Required action
Every entry should be returned exactly. Omit none of them.

Data records
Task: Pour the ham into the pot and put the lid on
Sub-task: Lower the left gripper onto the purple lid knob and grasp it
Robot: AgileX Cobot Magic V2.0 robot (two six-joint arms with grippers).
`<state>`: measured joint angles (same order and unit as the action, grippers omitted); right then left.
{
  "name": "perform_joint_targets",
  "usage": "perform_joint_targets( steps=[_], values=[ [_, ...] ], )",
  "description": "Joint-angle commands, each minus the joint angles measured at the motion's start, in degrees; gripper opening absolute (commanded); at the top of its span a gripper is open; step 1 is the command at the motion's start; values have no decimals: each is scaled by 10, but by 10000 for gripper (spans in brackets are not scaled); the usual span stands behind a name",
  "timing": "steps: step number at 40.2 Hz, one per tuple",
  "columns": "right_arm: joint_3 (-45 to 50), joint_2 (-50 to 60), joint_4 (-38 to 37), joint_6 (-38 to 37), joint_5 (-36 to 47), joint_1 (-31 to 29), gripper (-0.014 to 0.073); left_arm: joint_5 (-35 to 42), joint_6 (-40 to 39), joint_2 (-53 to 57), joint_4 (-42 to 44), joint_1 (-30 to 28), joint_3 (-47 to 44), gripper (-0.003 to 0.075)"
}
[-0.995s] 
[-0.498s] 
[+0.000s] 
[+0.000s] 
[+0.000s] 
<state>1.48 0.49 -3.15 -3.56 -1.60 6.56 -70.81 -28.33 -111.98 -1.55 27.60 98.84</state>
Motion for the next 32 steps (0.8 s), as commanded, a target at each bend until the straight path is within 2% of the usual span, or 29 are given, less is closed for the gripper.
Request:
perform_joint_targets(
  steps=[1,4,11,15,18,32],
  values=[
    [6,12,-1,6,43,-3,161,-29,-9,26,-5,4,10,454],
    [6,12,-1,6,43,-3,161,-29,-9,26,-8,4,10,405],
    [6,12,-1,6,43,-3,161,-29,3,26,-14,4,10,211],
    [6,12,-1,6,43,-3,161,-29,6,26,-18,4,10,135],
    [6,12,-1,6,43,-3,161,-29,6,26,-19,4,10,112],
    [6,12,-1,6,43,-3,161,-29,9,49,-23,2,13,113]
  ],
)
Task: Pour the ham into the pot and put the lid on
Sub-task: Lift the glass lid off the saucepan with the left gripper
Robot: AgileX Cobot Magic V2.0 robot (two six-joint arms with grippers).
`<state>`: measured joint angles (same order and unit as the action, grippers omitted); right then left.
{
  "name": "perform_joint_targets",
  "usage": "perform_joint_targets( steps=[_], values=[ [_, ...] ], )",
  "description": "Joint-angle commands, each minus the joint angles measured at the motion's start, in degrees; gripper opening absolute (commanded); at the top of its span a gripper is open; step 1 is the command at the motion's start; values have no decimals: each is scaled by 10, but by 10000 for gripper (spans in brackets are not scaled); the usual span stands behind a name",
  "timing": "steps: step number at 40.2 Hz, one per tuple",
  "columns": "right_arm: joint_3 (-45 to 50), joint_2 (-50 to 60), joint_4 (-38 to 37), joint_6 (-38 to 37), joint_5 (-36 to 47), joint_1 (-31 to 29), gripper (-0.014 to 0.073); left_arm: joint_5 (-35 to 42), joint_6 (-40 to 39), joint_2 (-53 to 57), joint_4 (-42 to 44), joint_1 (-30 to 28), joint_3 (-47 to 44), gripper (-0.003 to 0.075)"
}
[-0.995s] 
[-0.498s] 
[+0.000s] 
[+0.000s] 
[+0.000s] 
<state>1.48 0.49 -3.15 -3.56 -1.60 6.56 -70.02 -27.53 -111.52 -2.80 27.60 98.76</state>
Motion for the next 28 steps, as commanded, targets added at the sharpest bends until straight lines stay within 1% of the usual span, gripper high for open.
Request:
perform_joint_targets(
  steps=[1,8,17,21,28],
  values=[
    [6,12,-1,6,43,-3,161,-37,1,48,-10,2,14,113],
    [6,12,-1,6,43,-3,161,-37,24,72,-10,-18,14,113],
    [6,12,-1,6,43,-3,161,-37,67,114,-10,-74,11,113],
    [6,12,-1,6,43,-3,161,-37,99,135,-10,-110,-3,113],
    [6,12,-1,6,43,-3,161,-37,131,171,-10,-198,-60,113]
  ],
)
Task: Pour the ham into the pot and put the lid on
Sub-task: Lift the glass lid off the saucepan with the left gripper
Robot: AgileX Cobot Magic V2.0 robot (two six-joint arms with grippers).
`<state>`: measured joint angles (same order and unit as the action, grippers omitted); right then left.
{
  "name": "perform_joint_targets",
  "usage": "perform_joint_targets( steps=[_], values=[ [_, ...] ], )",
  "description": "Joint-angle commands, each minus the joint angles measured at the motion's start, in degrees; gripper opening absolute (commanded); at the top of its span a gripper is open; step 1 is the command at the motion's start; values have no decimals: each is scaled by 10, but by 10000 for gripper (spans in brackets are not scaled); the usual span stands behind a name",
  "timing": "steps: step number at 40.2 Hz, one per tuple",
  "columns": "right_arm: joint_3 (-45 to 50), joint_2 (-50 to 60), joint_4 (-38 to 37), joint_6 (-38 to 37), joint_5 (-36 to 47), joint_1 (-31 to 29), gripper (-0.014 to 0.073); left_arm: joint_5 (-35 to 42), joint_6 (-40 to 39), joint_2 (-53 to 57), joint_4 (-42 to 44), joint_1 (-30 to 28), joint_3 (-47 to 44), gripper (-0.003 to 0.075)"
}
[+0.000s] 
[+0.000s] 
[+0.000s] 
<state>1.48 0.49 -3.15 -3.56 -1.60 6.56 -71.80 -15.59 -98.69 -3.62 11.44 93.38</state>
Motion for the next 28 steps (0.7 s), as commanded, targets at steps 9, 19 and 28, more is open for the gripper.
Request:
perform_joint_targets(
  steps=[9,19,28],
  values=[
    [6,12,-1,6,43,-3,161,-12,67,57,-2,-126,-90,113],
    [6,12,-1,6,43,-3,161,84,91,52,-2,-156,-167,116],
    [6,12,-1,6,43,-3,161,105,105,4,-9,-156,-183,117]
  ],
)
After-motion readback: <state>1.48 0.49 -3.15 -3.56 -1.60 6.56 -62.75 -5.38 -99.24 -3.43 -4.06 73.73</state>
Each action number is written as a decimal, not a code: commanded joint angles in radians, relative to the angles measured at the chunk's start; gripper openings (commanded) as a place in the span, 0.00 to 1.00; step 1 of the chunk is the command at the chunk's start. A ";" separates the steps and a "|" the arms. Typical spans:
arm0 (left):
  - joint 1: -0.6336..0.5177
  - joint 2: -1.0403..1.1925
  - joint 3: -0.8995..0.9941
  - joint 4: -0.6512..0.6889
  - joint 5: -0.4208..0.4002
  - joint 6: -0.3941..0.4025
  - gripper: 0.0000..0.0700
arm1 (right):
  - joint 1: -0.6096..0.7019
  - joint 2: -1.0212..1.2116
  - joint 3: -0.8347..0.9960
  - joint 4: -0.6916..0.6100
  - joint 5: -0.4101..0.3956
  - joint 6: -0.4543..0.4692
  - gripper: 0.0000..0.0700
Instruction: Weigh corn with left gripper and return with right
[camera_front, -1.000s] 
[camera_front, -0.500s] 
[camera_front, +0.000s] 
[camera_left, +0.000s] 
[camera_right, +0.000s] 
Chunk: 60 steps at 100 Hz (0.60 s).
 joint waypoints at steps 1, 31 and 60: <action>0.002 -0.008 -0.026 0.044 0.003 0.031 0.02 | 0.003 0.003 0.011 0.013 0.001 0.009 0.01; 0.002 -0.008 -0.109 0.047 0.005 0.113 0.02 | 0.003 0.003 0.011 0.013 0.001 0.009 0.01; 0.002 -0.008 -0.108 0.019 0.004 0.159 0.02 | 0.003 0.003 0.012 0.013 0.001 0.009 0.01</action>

Output of the task
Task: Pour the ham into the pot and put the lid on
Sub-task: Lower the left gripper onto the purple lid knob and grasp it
Robot: AgileX Cobot Magic V2.0 robot (two six-joint arms with grippers).
`<state>`: measured joint angles (same order and unit as the action, grippers omitted); right then left.
{
  "name": "perform_joint_targets",
  "usage": "perform_joint_targets( steps=[_], values=[ [_, ...] ], )",
  "description": "Joint-angle commands, each minus the joint angles measured at the motion's start, in degrees; gripper opening absolute (commanded); at the top of its span a gripper is open; step 1 is the command at the motion's start; values have no decimals: each is scaled by 10, but by 10000 for gripper (spans in brackets are not scaled); the usual span stands behind a name",
  "timing": "steps: step number at 40.2 Hz, one per tuple",
  "columns": "right_arm: joint_3 (-45 to 50), joint_2 (-50 to 60), joint_4 (-38 to 37), joint_6 (-38 to 37), joint_5 (-36 to 47), joint_1 (-31 to 29), gripper (-0.014 to 0.073); left_arm: joint_5 (-35 to 42), joint_6 (-40 to 39), joint_2 (-53 to 57), joint_4 (-42 to 44), joint_1 (-30 to 28), joint_3 (-47 to 44), gripper (-0.003 to 0.075)"
}
[-0.995s] 
[-0.498s] 
[+0.000s] 
[+0.000s] 
[+0.000s] 
<state>1.48 0.49 -3.15 -3.56 -1.60 6.56 -70.81 -28.33 -111.98 -1.55 27.60 98.84</state>
Motion for the next 32 steps (0.8 s), as commanded, a target at each bend until the straight path is within 2% of the usual span, or 29 are given, less is closed for the gripper.
Request:
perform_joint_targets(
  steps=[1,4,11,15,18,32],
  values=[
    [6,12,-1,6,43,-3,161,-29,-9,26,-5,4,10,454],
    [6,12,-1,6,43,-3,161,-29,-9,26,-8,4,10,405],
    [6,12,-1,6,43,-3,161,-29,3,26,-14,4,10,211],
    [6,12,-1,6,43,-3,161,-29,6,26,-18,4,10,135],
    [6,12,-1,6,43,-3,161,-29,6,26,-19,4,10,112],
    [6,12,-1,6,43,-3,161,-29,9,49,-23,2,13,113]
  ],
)
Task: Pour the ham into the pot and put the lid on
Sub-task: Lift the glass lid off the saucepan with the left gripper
Robot: AgileX Cobot Magic V2.0 robot (two six-joint arms with grippers).
`<state>`: measured joint angles (same order and unit as the action, grippers omitted); right then left.
{
  "name": "perform_joint_targets",
  "usage": "perform_joint_targets( steps=[_], values=[ [_, ...] ], )",
  "description": "Joint-angle commands, each minus the joint angles measured at the motion's start, in degrees; gripper opening absolute (commanded); at the top of its span a gripper is open; step 1 is the command at the motion's start; values have no decimals: each is scaled by 10, but by 10000 for gripper (spans in brackets are not scaled); the usual span stands behind a name",
  "timing": "steps: step number at 40.2 Hz, one per tuple",
  "columns": "right_arm: joint_3 (-45 to 50), joint_2 (-50 to 60), joint_4 (-38 to 37), joint_6 (-38 to 37), joint_5 (-36 to 47), joint_1 (-31 to 29), gripper (-0.014 to 0.073); left_arm: joint_5 (-35 to 42), joint_6 (-40 to 39), joint_2 (-53 to 57), joint_4 (-42 to 44), joint_1 (-30 to 28), joint_3 (-47 to 44), gripper (-0.003 to 0.075)"
}
[-0.995s] 
[-0.498s] 
[+0.000s] 
[+0.000s] 
[+0.000s] 
<state>1.48 0.49 -3.15 -3.56 -1.60 6.56 -70.02 -27.53 -111.52 -2.80 27.60 98.76</state>
Motion for the next 28 steps, as commanded, targets added at the sharpest bends until straight lines stay within 1% of the usual span, gripper high for open.
Request:
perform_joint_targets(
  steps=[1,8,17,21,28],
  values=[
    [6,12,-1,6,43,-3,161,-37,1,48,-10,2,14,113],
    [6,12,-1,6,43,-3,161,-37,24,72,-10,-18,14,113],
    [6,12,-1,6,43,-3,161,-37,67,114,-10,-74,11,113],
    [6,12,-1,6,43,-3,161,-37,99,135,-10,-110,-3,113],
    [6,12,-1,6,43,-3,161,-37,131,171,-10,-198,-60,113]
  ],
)
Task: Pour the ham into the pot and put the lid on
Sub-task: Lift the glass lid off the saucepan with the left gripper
Robot: AgileX Cobot Magic V2.0 robot (two six-joint arms with grippers).
`<state>`: measured joint angles (same order and unit as the action, grippers omitted); right then left.
{
  "name": "perform_joint_targets",
  "usage": "perform_joint_targets( steps=[_], values=[ [_, ...] ], )",
  "description": "Joint-angle commands, each minus the joint angles measured at the motion's start, in degrees; gripper opening absolute (commanded); at the top of its span a gripper is open; step 1 is the command at the motion's start; values have no decimals: each is scaled by 10, but by 10000 for gripper (spans in brackets are not scaled); the usual span stands behind a name",
  "timing": "steps: step number at 40.2 Hz, one per tuple",
  "columns": "right_arm: joint_3 (-45 to 50), joint_2 (-50 to 60), joint_4 (-38 to 37), joint_6 (-38 to 37), joint_5 (-36 to 47), joint_1 (-31 to 29), gripper (-0.014 to 0.073); left_arm: joint_5 (-35 to 42), joint_6 (-40 to 39), joint_2 (-53 to 57), joint_4 (-42 to 44), joint_1 (-30 to 28), joint_3 (-47 to 44), gripper (-0.003 to 0.075)"
}
[+0.000s] 
[+0.000s] 
[+0.000s] 
<state>1.48 0.49 -3.15 -3.56 -1.60 6.56 -71.80 -15.59 -98.69 -3.62 11.44 93.38</state>
Motion for the next 28 steps (0.7 s), as commanded, targets at steps 9, 19 and 28, more is open for the gripper.
Request:
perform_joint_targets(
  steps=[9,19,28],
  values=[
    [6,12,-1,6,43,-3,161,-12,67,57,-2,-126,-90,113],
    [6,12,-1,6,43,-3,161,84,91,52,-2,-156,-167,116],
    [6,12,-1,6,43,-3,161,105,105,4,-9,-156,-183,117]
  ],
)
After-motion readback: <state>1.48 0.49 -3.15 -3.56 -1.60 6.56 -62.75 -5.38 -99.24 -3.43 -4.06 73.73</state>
Each action number is written as a decimal, not a code: commanded joint angles in radians, relative to the angles measured at the chunk's start; gripper openings (commanded) as a place in the span, 0.00 to 1.00; step 1 of the chunk is the command at the chunk's start. A ";" separates the steps and a "|" the arms. Typical spans:
arm0 (left):
  - joint 1: -0.6336..0.5177
  - joint 2: -1.0403..1.1925
  - joint 3: -0.8995..0.9941
  - joint 4: -0.6512..0.6889
  - joint 5: -0.4208..0.4002
  - joint 6: -0.3941..0.4025
  - gripper: 0.0000..0.0700
arm1 (right):
  - joint 1: -0.6096..0.7019
  - joint 2: -1.0212..1.2116
  - joint 3: -0.8347..0.9960
  - joint 4: -0.6916..0.6100
  - joint 5: -0.4101..0.3956
  - joint 6: -0.4543..0.4692
  - gripper: 0.0000..0.0700
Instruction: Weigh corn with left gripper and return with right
[camera_front, -1.000s] 
[camera_front, -0.500s] 
[camera_front, +0.000s] 
[camera_left, +0.000s] 
[camera_right, +0.000s] 
Chunk: 60 steps at 100 Hz (0.60 s).
 joint waypoints at steps 1, 31 and 60: <action>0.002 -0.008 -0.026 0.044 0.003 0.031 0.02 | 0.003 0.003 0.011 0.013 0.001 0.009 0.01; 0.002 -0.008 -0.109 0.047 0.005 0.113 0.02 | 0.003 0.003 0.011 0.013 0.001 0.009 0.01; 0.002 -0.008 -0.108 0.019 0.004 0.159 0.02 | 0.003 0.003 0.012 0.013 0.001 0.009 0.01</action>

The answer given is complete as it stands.